* **Given records**
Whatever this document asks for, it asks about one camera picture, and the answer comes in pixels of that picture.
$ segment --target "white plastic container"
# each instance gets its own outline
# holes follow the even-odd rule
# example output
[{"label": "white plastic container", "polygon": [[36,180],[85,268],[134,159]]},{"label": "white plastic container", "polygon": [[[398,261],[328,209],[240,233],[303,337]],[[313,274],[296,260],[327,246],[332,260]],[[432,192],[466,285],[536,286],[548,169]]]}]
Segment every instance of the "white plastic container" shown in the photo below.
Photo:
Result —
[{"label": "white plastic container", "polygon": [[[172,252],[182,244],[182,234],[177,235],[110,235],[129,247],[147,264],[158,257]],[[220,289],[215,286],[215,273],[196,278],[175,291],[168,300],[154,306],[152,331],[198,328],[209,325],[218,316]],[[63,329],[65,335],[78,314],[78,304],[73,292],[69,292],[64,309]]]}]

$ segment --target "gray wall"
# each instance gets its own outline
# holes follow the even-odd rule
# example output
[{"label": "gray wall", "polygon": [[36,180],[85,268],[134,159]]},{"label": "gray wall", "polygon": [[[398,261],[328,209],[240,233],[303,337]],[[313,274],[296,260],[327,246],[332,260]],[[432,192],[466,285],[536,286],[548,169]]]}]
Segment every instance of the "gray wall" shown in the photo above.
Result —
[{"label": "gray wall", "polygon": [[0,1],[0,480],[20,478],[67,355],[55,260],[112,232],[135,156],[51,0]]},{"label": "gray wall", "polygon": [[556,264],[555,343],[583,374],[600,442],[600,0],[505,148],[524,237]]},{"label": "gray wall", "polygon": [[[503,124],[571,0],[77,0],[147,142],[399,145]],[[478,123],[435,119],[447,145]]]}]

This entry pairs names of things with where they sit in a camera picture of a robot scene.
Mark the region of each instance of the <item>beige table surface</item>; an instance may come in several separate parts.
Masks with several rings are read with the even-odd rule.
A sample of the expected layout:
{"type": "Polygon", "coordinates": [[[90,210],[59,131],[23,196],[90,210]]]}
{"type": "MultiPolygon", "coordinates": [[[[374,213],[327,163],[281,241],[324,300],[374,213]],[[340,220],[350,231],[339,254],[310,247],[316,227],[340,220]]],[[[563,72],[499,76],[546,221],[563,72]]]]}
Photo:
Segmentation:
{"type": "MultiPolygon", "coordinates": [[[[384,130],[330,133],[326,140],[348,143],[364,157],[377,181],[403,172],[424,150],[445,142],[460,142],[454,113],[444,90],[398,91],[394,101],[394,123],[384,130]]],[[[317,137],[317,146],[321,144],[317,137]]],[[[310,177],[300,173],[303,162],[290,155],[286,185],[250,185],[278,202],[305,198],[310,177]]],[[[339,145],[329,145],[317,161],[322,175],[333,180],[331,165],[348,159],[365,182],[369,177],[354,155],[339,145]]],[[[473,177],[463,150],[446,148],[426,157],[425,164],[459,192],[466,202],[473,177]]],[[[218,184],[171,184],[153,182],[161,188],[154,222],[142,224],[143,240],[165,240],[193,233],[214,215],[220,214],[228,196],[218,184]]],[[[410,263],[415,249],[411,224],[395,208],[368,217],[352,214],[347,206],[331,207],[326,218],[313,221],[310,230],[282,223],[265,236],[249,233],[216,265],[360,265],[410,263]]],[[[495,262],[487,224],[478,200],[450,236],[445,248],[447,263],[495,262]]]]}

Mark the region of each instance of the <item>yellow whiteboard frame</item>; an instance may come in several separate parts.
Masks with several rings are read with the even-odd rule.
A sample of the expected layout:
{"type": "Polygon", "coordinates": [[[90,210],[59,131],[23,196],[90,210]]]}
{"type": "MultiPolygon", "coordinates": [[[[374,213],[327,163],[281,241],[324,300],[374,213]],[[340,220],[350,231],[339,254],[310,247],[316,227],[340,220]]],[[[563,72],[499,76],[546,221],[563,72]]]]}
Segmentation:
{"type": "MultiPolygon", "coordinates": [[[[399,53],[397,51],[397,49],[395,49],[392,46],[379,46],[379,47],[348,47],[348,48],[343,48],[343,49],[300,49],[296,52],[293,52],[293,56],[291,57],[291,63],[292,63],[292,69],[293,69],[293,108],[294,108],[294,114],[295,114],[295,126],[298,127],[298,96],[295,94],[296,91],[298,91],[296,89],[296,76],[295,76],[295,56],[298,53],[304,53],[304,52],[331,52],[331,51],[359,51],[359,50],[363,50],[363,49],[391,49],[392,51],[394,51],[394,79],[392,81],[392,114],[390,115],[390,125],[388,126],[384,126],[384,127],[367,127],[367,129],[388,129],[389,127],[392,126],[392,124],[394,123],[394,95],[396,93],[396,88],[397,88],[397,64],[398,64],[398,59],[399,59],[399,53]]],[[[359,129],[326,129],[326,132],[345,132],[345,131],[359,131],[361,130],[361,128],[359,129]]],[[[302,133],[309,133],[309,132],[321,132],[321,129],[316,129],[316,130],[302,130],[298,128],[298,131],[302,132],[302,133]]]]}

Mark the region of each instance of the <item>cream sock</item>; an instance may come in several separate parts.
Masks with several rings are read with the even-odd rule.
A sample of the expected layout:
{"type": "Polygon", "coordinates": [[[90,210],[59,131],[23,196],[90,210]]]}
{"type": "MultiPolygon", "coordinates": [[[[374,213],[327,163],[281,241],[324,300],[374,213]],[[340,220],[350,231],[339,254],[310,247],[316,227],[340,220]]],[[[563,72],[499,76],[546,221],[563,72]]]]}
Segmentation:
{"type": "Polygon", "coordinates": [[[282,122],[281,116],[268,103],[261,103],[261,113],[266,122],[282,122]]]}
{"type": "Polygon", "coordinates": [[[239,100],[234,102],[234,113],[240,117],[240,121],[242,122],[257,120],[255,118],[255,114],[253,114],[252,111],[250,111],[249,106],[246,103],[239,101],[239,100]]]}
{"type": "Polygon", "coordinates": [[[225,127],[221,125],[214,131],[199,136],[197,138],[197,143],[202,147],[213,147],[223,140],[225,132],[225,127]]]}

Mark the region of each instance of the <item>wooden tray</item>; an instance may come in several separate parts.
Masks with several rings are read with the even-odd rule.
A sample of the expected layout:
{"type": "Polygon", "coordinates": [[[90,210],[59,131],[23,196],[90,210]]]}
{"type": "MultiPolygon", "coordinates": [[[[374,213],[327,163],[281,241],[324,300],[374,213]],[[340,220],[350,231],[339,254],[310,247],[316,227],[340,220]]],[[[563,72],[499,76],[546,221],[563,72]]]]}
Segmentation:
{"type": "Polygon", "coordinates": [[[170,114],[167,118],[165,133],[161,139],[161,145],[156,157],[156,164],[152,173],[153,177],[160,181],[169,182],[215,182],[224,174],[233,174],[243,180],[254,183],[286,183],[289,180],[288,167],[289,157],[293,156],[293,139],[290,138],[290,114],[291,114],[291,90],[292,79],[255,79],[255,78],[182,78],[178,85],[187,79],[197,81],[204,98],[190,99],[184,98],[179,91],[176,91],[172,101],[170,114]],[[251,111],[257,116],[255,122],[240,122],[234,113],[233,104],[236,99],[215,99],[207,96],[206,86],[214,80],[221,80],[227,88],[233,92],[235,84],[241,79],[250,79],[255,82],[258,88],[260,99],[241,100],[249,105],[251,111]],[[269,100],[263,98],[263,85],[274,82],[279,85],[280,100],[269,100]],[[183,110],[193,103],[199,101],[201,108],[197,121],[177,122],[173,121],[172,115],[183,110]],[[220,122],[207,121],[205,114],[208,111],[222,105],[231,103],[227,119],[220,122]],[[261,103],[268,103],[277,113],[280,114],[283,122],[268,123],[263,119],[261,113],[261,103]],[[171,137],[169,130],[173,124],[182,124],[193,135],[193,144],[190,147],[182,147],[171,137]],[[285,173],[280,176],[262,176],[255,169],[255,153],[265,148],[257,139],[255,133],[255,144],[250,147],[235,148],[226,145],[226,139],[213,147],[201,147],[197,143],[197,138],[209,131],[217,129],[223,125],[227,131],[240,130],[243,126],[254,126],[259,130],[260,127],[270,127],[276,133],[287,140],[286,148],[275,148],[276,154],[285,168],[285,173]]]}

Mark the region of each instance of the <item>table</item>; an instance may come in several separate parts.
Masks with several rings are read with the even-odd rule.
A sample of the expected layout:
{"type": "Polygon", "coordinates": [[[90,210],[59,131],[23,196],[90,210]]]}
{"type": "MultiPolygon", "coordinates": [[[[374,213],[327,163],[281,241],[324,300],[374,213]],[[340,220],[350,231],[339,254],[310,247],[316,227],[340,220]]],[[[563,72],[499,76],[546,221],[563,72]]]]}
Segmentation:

* **Exercise prompt**
Output the lines from the one holding "Mark the region of each instance of the <item>table</item>;" to the last line of the material, inclusive, exactly as they appear. Add no others.

* **Answer**
Mark the region of each instance of the <item>table</item>; an instance may come in several separate parts.
Masks with several rings are read with the even-odd rule.
A sample of the expected layout:
{"type": "Polygon", "coordinates": [[[90,210],[59,131],[23,196],[90,210]]]}
{"type": "MultiPolygon", "coordinates": [[[[374,213],[327,163],[281,241],[324,300],[374,213]],[[340,220],[350,231],[339,254],[310,247],[316,227],[340,220]]],[[[563,72],[499,76],[546,221],[563,72]]]]}
Segmentation:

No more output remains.